Performance evaluation of rheological models and yield criteria in simulating rapid flow-induced sediment erosion using SPH

Abstract

In reality, flash flooding induced by dam failure contains a considerable amount of sediments, which can cause significant loss of lives and properties in the downstream area. A numerical model using weakly compressible smoothed particle hydrodynamics (WCSPH) is developed to simulate sediment transport induced by rapid flows. As a key approach to track sediment transport, rheological models (Bingham-type, Bingham, Herschel-Bulkley-Papanastasiou) in conjunction with different yield criteria (Mohr-Coulomb and Drucker-Prager) are implemented, and their performances are rigorously evaluated through reproducing three experiments of dam-break flow over movable bed.
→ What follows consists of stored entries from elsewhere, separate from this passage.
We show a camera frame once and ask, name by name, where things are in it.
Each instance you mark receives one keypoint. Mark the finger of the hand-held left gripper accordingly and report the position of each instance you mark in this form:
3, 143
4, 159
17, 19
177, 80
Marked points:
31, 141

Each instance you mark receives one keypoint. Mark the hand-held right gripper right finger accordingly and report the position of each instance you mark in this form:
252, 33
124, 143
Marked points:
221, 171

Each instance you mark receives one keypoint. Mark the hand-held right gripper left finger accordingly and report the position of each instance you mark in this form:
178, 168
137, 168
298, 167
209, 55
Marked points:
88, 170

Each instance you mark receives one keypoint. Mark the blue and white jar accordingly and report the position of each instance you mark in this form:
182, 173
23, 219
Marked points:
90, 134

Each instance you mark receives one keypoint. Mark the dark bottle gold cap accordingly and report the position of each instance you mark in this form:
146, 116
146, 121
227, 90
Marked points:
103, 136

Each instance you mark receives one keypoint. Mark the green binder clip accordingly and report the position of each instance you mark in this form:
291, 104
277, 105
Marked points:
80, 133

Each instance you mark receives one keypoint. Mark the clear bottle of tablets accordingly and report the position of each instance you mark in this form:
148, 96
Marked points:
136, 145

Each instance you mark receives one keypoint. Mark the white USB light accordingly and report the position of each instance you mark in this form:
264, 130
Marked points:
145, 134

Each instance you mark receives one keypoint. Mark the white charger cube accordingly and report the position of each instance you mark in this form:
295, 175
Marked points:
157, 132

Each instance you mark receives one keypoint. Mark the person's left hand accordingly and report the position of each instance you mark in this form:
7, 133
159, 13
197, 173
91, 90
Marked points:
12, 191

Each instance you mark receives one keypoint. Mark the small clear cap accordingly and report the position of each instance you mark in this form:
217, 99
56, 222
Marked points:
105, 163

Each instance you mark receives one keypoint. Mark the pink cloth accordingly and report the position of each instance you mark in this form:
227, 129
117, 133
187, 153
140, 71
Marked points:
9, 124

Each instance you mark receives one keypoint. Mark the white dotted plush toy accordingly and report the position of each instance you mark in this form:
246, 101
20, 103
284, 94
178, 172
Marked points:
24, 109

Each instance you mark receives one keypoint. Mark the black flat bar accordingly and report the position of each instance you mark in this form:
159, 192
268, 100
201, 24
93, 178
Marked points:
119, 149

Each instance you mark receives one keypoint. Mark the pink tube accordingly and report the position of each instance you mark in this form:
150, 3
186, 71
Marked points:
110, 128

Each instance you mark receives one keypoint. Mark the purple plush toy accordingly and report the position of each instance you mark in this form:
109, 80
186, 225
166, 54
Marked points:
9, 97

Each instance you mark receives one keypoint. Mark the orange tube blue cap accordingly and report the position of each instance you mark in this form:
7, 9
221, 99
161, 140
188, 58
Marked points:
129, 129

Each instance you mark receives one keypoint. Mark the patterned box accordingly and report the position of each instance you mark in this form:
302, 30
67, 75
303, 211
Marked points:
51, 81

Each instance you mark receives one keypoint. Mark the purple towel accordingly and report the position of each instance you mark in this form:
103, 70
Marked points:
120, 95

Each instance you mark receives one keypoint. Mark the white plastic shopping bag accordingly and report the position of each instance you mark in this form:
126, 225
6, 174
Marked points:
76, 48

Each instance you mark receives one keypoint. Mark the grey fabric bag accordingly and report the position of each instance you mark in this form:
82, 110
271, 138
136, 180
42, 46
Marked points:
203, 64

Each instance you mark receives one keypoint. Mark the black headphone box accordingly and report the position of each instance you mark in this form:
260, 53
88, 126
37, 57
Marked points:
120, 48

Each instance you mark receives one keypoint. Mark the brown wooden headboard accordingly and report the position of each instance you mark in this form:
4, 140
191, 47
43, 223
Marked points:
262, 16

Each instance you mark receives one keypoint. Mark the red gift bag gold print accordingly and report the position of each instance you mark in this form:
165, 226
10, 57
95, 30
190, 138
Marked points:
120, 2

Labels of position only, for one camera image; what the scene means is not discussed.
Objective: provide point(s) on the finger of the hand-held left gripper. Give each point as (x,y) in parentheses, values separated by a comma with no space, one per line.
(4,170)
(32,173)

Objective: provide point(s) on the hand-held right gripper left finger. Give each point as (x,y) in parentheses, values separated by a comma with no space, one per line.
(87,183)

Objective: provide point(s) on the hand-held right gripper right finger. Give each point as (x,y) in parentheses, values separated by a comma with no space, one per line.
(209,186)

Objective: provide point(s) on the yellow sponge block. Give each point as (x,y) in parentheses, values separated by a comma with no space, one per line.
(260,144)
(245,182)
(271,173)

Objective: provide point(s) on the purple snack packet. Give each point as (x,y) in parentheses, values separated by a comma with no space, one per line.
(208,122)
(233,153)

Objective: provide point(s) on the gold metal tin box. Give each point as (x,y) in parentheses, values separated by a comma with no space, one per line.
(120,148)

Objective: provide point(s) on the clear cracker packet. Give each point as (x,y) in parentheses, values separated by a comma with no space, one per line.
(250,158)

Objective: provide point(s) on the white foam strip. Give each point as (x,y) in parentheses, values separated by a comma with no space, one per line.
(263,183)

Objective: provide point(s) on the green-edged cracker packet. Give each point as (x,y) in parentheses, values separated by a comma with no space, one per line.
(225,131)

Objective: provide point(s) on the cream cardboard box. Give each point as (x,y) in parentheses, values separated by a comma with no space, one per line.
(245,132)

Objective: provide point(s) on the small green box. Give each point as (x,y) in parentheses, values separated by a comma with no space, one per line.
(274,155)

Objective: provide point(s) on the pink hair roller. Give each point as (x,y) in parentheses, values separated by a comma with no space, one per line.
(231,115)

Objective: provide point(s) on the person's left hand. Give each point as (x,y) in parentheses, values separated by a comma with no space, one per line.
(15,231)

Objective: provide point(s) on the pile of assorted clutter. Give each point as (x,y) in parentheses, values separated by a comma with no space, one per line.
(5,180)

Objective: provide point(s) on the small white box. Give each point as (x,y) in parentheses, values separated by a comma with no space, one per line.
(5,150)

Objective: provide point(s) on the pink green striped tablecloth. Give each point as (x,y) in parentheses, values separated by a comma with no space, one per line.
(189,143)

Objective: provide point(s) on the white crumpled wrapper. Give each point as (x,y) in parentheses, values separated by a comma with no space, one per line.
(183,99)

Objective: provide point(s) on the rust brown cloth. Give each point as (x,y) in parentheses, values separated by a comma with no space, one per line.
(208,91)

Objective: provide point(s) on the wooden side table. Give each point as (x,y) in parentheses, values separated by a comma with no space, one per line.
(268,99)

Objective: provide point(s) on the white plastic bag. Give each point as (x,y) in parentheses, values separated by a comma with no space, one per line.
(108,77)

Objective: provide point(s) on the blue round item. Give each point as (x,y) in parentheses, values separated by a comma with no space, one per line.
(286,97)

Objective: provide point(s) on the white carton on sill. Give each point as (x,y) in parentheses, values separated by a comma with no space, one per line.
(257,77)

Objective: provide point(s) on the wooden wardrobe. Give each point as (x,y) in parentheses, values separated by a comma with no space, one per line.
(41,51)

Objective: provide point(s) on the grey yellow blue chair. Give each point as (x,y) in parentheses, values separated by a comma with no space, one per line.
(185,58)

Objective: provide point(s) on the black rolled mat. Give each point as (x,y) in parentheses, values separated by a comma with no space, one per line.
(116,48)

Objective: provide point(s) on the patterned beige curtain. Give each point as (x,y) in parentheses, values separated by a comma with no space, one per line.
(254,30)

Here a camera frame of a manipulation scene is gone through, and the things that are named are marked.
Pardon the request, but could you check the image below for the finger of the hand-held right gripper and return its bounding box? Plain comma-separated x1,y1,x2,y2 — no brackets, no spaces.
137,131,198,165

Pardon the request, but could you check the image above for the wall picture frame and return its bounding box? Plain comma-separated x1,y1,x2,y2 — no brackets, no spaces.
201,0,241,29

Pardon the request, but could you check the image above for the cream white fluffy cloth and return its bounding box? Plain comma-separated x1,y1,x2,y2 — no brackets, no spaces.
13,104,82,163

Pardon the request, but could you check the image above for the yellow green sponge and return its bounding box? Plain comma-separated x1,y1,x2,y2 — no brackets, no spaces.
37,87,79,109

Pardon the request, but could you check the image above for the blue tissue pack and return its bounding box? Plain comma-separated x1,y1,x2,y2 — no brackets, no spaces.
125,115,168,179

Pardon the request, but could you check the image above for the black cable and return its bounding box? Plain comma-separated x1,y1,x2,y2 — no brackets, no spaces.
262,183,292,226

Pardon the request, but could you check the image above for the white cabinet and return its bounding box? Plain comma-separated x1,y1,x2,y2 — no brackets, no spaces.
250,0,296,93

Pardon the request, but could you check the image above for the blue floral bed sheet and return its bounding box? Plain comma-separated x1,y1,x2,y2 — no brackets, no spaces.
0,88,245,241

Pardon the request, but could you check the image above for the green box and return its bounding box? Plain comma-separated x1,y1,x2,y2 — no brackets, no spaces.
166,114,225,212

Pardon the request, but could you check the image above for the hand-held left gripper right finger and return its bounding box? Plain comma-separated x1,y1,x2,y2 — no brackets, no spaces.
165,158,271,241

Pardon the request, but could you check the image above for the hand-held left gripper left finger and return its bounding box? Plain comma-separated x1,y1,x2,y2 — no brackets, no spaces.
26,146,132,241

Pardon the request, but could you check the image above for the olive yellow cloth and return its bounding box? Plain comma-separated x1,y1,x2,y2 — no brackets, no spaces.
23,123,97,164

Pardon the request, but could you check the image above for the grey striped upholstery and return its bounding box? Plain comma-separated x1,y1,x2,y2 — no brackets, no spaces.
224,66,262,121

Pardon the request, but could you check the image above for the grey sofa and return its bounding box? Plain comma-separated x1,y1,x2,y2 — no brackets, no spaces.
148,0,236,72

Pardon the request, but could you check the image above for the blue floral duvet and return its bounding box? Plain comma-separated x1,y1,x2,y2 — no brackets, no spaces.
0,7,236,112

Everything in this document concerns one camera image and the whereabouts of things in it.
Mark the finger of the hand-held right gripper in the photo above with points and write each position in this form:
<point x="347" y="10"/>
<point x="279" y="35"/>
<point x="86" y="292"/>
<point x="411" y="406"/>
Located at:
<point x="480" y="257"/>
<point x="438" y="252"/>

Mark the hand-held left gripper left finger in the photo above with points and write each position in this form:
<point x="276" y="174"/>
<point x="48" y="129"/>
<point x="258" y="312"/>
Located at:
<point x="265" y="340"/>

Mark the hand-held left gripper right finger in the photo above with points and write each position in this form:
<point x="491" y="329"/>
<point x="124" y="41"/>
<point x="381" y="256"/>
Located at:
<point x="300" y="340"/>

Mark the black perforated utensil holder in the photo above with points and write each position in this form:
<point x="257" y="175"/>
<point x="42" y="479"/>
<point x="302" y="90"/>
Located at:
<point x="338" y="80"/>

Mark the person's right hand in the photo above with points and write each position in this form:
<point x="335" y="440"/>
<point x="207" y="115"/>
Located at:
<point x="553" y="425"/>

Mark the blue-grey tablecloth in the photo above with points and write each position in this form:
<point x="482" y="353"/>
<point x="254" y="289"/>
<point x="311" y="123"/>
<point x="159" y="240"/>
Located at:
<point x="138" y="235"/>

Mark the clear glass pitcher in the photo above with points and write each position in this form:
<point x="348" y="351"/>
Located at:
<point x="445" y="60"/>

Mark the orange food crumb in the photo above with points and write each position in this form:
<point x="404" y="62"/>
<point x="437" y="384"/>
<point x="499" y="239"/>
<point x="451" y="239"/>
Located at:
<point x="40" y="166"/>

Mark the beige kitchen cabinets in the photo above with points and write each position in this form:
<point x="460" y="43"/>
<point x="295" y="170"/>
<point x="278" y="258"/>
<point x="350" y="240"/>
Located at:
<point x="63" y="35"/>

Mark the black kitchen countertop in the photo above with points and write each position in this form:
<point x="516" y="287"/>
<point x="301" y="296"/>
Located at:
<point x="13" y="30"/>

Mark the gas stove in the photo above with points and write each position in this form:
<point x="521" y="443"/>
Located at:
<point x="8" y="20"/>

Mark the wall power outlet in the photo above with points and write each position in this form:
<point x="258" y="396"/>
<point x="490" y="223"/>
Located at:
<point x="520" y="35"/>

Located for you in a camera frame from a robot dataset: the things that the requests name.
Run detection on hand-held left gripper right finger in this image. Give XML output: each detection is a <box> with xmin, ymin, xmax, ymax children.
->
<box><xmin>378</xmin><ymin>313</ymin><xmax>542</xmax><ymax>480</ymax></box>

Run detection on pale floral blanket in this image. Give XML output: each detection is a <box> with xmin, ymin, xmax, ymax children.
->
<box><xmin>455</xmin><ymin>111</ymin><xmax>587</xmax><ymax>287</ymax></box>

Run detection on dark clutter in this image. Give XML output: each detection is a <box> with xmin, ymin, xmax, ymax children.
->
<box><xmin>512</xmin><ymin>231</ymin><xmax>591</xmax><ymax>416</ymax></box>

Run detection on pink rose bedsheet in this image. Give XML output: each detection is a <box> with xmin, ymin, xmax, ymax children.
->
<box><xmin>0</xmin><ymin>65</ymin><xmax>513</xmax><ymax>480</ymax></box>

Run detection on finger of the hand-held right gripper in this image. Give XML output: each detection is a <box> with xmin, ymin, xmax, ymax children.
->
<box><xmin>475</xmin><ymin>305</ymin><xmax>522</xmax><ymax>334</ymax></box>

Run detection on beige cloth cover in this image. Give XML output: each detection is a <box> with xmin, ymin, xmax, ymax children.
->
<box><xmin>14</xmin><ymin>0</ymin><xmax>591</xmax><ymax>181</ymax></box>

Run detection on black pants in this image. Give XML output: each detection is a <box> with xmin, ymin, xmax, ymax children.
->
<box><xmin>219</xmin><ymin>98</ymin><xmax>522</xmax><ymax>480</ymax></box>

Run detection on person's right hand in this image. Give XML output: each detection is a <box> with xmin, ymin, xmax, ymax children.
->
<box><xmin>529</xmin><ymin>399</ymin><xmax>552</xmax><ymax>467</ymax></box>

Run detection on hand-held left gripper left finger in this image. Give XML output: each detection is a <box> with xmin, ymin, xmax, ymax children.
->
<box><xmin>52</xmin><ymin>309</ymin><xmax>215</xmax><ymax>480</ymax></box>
Numerical results from three cases reveal that HBP-MC combination is more stable and performs the best in simulating sediment erosion and free-surface induced by rapid flows. Whilst the DP yield criterion appears to over-predict sediment erosion for both PVC and sand bed experiments. The velocity is almost zero in the un-eroded sediment layer and increases in a logarithm manner in the eroded sediment layer while in an exponential manner in the fluid layer. The results obtained from the SPH simulation can reasonably explain the sediment-liquid interaction mechanisms, erosion and evolution at both microscopic and mesoscopic scales.